All the set remainders; the remains of ourselves left on our skins Nothing was in vein, being under your skin, and these less than said words, then after Caught in the wings of butterflies in our stomachs; as I was tickled by the beauty of it, filled with laughter
I feel out of time, out of my mind with you out of my sight In the glimpse of so many hers, how I'm pointlessly looking for pieces of you in such a plight As I remember all of the times, I was stuck in your eyes, to the rise of that ******; I had nothing to say But my breathless gaze spoke in bold, and you gentle hand resting on my chest was a simple enough reply
Tucked away in an embracing, your bracing touch wrapped around my heart- I kissed your shoulder; To ease the weight you had to carry of my insecurity, purely out of a form, of me not wanting to conform
Why your ******* were hard before towards such a softie like me, Aroused my curiosity, in it's mischievous means; and a hug where I misheard your wish after you bit me ear I found it the only excuse to hold onto a past behind, grabbing onto your rear- a tight squeeze!

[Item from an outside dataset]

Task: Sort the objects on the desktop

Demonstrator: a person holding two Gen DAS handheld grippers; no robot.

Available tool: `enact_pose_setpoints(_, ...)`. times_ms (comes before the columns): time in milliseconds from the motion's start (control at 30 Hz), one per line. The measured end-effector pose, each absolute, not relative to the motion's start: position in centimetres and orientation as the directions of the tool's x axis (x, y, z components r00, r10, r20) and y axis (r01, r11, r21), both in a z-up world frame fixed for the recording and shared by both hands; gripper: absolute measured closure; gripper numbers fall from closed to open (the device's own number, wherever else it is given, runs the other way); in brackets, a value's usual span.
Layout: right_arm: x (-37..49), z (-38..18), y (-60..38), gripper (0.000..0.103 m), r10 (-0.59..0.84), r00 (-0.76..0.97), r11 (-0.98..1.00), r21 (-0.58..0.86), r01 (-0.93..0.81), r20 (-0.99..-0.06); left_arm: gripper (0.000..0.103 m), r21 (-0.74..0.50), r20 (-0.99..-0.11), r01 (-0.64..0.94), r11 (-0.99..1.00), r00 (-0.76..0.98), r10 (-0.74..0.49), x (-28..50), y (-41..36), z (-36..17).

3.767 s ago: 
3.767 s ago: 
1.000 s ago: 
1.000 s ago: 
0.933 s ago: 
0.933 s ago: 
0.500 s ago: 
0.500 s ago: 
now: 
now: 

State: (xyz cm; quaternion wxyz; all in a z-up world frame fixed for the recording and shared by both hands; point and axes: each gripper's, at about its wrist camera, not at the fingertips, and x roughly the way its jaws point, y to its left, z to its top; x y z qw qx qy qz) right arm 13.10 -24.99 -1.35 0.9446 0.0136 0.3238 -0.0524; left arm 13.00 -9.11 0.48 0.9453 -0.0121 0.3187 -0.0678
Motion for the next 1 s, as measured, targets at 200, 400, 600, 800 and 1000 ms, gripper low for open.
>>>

My pants felt tightened inch by inch growing and stuck to the fabric of my Levy jeans A stain I know I'd be cleaning for days, by all means; I meant not distract you by this quick response in my genes-
I haven't been touched the same, but being felt by others who I barely get to recall a name To put a face to all of the kisses I have left to give, I can't face the truth of imagining your taste on their lips Cold kisses of a Lip ice kind of kiss, still not the same as yours, but I still often wish
...sigh, I won't even end this as it reminds me of how everything ends.